→ YOUR GOAL
Transcribe exactly the lines that begin the material and continue through the line containing "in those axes". Leave out whatever follows.

── EXCERPTED RECORDS

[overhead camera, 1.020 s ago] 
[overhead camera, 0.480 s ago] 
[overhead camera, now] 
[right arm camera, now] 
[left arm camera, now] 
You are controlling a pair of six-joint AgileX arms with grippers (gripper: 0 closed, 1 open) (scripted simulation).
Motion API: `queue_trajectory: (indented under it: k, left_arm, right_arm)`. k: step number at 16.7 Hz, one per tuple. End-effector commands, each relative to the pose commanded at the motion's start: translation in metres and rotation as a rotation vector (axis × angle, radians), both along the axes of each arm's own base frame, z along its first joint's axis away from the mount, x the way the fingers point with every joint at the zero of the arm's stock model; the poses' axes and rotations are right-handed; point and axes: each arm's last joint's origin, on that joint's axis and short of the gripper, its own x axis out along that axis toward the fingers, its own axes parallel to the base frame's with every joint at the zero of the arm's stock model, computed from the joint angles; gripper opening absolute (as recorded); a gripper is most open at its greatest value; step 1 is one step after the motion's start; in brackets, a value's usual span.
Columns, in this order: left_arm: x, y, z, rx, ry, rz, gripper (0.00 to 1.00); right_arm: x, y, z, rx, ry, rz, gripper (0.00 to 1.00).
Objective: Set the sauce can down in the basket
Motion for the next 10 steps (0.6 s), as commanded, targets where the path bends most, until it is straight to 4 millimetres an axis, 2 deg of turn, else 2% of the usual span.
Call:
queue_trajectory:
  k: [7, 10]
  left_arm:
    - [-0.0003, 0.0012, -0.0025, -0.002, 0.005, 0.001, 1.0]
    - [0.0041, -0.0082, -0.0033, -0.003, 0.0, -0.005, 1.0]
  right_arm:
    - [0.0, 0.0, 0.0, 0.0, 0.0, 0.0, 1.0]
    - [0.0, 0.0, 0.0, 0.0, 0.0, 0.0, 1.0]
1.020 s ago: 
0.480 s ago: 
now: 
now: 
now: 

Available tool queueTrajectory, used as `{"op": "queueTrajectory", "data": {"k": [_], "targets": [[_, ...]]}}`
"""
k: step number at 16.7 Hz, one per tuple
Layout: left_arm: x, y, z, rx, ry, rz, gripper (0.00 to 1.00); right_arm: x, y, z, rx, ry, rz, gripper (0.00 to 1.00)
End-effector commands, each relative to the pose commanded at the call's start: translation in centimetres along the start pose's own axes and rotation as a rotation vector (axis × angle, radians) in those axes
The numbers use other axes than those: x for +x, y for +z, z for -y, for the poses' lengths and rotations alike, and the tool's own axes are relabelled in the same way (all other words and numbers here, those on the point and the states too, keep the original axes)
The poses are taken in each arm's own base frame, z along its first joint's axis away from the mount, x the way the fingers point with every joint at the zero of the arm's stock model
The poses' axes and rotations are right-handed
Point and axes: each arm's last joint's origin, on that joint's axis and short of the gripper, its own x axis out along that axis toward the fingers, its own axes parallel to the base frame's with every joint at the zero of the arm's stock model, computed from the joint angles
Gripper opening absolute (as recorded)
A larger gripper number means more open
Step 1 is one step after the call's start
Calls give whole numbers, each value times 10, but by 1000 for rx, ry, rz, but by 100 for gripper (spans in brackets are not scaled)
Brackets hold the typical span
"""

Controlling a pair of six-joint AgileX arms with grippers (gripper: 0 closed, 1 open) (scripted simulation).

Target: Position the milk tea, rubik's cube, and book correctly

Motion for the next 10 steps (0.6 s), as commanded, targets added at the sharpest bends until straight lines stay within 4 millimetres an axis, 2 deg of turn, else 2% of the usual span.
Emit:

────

→ ANSWER TO THIS EXERCISE
[overhead camera, 1.020 s ago] 
[overhead camera, 0.480 s ago] 
[overhead camera, now] 
[right arm camera, now] 
[left arm camera, now] 
You are controlling a pair of six-joint AgileX arms with grippers (gripper: 0 closed, 1 open) (scripted simulation).
Motion API: `queue_trajectory: (indented under it: k, left_arm, right_arm)`. k: step number at 16.7 Hz, one per tuple. End-effector commands, each relative to the pose commanded at the motion's start: translation in metres and rotation as a rotation vector (axis × angle, radians), both along the axes of each arm's own base frame, z along its first joint's axis away from the mount, x the way the fingers point with every joint at the zero of the arm's stock model; the poses' axes and rotations are right-handed; point and axes: each arm's last joint's origin, on that joint's axis and short of the gripper, its own x axis out along that axis toward the fingers, its own axes parallel to the base frame's with every joint at the zero of the arm's stock model, computed from the joint angles; gripper opening absolute (as recorded); a gripper is most open at its greatest value; step 1 is one step after the motion's start; in brackets, a value's usual span.
Columns, in this order: left_arm: x, y, z, rx, ry, rz, gripper (0.00 to 1.00); right_arm: x, y, z, rx, ry, rz, gripper (0.00 to 1.00).
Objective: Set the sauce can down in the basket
Motion for the next 10 steps (0.6 s), as commanded, targets where the path bends most, until it is straight to 4 millimetres an axis, 2 deg of turn, else 2% of the usual span.
Call:
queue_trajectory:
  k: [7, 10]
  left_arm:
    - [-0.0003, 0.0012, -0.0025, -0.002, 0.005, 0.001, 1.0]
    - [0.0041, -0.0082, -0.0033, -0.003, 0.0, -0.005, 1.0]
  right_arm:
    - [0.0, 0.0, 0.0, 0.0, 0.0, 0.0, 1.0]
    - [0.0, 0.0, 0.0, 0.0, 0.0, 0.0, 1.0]
1.020 s ago: 
0.480 s ago: 
now: 
now: 
now: 

Available tool queueTrajectory, used as `{"op": "queueTrajectory", "data": {"k": [_], "targets": [[_, ...]]}}`
"""
k: step number at 16.7 Hz, one per tuple
Layout: left_arm: x, y, z, rx, ry, rz, gripper (0.00 to 1.00); right_arm: x, y, z, rx, ry, rz, gripper (0.00 to 1.00)
End-effector commands, each relative to the pose commanded at the call's start: translation in centimetres along the start pose's own axes and rotation as a rotation vector (axis × angle, radians) in those axes

Nothing else belongs in this answer.